*WHAT YOU SHOULD DO:* Reproduce the entries below exactly, but only from the line containing "This document puts" to the line containing "<point>45,118</point>", inclusive.

Saved entries
━━━━━━━━

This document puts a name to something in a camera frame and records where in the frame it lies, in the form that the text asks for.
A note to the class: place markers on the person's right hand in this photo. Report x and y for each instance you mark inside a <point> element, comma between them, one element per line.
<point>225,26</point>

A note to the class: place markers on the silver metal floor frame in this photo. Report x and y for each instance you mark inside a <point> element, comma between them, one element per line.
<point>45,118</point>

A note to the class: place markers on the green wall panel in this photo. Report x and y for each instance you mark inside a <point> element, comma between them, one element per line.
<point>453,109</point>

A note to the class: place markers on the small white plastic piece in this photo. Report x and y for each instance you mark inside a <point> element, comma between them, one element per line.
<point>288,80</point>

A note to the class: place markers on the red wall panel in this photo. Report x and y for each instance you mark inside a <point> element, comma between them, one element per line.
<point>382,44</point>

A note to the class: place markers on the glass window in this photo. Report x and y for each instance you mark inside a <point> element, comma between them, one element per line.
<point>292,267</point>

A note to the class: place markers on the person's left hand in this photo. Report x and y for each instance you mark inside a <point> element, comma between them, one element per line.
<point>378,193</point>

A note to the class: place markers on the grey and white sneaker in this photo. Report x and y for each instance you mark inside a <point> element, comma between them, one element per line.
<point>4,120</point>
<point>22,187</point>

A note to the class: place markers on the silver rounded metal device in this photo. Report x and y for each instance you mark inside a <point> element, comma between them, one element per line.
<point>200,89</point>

━━━━━━━━

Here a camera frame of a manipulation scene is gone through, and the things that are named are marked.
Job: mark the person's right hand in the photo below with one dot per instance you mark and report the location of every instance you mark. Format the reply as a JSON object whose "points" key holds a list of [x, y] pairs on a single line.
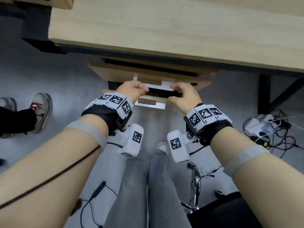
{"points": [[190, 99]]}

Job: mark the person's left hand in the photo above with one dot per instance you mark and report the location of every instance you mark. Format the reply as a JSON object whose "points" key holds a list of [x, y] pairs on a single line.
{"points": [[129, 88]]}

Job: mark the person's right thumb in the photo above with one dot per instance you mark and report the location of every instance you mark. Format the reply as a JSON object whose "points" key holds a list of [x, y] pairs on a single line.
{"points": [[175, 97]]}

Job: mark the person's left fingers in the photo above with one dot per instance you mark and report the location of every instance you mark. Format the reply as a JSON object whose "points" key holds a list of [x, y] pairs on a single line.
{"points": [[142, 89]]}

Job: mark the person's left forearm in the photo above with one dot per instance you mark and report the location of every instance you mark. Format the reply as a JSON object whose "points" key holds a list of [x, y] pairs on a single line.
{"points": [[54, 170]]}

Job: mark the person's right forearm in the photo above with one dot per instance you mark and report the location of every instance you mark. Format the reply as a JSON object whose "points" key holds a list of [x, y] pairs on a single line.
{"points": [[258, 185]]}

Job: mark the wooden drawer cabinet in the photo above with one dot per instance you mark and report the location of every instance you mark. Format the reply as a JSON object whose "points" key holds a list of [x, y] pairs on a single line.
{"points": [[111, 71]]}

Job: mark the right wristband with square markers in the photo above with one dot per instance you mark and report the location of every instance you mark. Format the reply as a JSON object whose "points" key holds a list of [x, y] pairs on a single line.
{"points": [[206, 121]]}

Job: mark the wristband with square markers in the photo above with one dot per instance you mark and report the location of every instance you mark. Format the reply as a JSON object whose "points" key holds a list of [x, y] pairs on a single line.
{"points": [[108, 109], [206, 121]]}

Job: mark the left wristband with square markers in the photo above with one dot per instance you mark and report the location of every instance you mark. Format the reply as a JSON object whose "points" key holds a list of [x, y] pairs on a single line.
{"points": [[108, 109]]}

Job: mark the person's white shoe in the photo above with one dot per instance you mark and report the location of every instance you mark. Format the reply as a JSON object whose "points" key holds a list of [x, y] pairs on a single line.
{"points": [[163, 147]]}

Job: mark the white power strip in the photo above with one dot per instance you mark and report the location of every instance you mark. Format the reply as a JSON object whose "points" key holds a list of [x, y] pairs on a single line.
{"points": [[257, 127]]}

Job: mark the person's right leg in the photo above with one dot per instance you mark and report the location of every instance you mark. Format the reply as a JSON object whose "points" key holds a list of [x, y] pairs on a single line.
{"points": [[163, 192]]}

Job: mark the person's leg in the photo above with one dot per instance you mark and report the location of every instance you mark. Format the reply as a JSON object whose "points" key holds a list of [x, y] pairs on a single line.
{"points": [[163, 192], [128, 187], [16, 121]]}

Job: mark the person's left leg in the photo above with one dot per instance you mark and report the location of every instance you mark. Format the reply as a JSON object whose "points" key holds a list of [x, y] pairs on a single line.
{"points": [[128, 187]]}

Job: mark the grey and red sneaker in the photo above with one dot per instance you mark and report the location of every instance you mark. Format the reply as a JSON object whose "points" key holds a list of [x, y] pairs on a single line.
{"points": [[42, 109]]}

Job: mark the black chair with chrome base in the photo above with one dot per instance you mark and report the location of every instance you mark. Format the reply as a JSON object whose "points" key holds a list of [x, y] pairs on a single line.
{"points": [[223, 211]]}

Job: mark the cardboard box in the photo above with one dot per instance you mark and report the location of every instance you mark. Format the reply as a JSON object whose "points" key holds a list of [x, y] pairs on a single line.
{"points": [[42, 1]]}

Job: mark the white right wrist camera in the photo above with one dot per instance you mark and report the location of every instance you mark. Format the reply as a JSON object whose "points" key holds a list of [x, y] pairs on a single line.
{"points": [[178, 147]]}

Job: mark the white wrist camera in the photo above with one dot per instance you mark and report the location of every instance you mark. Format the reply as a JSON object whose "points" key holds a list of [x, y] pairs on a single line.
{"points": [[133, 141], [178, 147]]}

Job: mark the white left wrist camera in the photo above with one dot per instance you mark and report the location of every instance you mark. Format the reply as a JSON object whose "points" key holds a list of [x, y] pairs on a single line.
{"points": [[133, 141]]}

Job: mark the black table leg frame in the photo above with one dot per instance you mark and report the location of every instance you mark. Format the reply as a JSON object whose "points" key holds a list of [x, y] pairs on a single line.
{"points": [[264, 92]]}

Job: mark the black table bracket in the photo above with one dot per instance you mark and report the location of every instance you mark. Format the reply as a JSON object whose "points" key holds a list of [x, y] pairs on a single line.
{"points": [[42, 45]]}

━━━━━━━━

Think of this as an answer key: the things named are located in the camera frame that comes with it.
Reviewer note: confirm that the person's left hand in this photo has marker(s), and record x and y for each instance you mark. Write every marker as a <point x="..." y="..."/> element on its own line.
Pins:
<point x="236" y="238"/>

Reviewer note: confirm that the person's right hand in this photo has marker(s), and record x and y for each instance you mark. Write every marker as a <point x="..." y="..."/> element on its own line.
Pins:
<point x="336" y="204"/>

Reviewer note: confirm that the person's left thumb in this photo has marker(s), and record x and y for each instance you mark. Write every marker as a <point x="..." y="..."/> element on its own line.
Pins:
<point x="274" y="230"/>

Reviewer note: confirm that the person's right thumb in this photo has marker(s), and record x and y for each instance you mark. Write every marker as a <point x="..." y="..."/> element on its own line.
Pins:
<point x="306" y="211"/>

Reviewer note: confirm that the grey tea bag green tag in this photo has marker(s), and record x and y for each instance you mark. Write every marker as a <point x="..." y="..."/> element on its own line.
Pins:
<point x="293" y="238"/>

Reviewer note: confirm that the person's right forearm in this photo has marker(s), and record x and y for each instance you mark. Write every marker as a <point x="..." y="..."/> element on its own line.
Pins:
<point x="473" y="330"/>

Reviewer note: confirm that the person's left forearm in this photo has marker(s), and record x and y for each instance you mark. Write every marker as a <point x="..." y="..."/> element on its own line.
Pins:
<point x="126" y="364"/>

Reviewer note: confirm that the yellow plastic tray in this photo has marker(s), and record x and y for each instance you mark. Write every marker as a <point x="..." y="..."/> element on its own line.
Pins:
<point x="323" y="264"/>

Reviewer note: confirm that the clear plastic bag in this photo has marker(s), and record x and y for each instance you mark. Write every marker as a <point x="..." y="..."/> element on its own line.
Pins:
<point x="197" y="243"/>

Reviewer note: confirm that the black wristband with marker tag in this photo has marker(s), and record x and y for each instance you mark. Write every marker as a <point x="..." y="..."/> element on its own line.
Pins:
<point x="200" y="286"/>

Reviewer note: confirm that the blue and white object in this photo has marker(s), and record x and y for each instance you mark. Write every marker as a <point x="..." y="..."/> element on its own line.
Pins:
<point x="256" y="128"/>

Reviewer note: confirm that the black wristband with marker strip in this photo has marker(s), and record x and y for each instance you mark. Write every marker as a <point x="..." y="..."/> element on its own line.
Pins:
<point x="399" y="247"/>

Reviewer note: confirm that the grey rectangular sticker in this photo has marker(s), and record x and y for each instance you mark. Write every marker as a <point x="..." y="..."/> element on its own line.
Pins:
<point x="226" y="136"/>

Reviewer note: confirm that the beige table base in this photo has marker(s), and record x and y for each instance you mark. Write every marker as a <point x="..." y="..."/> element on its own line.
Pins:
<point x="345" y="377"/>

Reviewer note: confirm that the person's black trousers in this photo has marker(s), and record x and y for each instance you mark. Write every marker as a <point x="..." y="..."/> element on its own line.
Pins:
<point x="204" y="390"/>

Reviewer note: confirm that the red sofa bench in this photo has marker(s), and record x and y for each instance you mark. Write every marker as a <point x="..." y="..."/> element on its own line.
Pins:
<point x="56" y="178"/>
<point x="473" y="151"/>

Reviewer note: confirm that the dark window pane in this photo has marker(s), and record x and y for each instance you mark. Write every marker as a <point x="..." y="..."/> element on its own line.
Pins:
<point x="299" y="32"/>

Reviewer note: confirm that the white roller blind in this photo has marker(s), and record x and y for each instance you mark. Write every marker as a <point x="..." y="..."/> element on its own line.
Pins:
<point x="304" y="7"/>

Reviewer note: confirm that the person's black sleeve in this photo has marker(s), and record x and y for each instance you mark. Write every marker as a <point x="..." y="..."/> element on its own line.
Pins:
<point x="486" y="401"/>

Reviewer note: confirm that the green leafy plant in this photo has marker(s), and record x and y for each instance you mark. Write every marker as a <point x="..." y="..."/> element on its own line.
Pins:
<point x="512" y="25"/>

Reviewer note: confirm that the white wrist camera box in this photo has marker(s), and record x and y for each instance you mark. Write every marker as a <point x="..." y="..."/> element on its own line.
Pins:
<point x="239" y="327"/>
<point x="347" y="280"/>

━━━━━━━━

*EXERCISE OUTPUT:*
This document puts a name to something in a camera frame and records where in the frame it lies, in the form that the text asks for.
A note to the class: place markers on the person's right hand in this photo. Report x and y for each instance you mark inside a <point> element, comma between them, one element per line.
<point>225,26</point>

A note to the class: place markers on the silver metal floor frame in this photo. Report x and y for each instance you mark inside a <point> element, comma between them, one element per line.
<point>45,118</point>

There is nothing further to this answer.